Originally published August 1996
Just a short 18 months ago, the Department of Defense (DOD) announced that by July 1 its suppliers would have to provide universal product numbers (UPNs) on all health-care products. At press time, Lieutenant Commander Mitchell Cooper, DOD's UPN coordinator, predicted that 98% of its suppliers, which include device companies and distributors, would be in compliance. The success of DOD's compliance campaign has sparked a minor revolution in the health-care industry, with 9 major buying groups following DOD's lead in February and another 10 joining in March, according to the Healthcare EDI Coalition.
By mid-June, more than 77% of DOD's suppliers had already complied. Cooper says that because DOD has well over 1000 suppliers and uses 135,000 products, its requirement for the UPN encoded in a bar code has affected a large portion of the device industry. The few companies not in compliance will be granted a six-month waiver if they have already selected their standard, purchased the license to bar code, and have the needed equipment in place.
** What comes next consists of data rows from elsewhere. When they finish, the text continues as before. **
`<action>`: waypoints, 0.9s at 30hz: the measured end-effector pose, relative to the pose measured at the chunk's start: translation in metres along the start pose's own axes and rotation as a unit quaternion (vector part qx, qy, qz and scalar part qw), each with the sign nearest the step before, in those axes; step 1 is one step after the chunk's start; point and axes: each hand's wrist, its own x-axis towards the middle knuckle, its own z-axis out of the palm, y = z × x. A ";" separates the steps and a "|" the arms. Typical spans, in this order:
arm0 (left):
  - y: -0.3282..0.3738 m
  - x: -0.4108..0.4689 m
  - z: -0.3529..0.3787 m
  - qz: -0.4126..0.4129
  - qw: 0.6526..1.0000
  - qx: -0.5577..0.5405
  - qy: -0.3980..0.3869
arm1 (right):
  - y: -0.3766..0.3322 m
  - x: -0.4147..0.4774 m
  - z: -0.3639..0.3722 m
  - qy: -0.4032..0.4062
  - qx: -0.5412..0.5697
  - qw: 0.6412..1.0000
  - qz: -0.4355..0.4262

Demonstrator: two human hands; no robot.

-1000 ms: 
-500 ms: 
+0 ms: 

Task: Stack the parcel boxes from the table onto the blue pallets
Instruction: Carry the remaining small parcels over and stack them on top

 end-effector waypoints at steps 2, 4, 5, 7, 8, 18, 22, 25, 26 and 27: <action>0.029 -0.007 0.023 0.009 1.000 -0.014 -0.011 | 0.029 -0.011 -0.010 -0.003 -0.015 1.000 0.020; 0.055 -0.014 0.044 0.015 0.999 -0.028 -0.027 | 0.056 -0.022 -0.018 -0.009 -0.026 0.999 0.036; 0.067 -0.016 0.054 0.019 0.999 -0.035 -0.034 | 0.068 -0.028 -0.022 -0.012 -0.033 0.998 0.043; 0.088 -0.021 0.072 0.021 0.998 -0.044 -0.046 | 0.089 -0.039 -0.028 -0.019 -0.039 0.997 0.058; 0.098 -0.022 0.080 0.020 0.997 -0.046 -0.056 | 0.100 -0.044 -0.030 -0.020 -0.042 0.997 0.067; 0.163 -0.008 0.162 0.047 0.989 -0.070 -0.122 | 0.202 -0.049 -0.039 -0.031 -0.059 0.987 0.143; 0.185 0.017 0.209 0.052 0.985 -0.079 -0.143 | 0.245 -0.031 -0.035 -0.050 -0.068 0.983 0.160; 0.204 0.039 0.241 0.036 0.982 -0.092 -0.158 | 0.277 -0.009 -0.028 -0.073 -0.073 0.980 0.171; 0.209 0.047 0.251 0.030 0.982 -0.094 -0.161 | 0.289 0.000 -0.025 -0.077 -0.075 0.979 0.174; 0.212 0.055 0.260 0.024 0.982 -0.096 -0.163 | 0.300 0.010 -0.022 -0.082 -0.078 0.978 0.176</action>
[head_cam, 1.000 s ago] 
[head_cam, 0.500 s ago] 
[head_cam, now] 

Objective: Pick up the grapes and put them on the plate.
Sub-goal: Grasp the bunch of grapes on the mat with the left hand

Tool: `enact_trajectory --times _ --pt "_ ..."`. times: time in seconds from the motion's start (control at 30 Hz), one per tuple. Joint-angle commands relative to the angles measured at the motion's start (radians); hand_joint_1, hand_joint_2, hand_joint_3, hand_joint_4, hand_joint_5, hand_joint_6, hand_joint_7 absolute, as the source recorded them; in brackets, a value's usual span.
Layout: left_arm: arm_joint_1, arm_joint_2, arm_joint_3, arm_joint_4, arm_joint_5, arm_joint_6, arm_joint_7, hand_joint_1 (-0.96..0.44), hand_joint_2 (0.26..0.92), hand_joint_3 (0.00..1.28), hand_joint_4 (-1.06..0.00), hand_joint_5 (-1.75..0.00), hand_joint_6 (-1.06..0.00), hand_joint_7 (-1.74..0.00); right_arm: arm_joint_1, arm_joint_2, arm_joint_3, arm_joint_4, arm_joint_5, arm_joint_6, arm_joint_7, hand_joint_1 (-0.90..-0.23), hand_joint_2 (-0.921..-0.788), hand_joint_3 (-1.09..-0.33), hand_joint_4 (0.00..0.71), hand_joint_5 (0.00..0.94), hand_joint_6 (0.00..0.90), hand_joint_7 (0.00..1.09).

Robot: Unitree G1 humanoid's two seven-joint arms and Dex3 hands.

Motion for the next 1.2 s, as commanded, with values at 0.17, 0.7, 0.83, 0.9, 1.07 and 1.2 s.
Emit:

If they have not met these conditions, they will be dropped from DOD's prime vendor program.
Although the device industry had supported the idea of a unique identification system in general, many companies had resisted the move because they would have had to invest hundreds of thousands of dollars to convert from one data structure -- either UCC/EAN (Uniform Code CouncilInternational Article Numbering) or HIBC-LIC (Health Industry Bar CodeLabeler Identification Code)--to another. A break in the logjam came when UCC/EAN and the European Health Industry Business Communications Council agreed last fall to accept either the UCC/EAN or HIBC-LIC data structures as an open standard. According to Bob Hankin, president of the U.S. Health Industry Business Communications Council (HIBCC), the two European groups and their U.S. counterparts have drafted an agreement of cooperation that they expect to sign in the coming weeks.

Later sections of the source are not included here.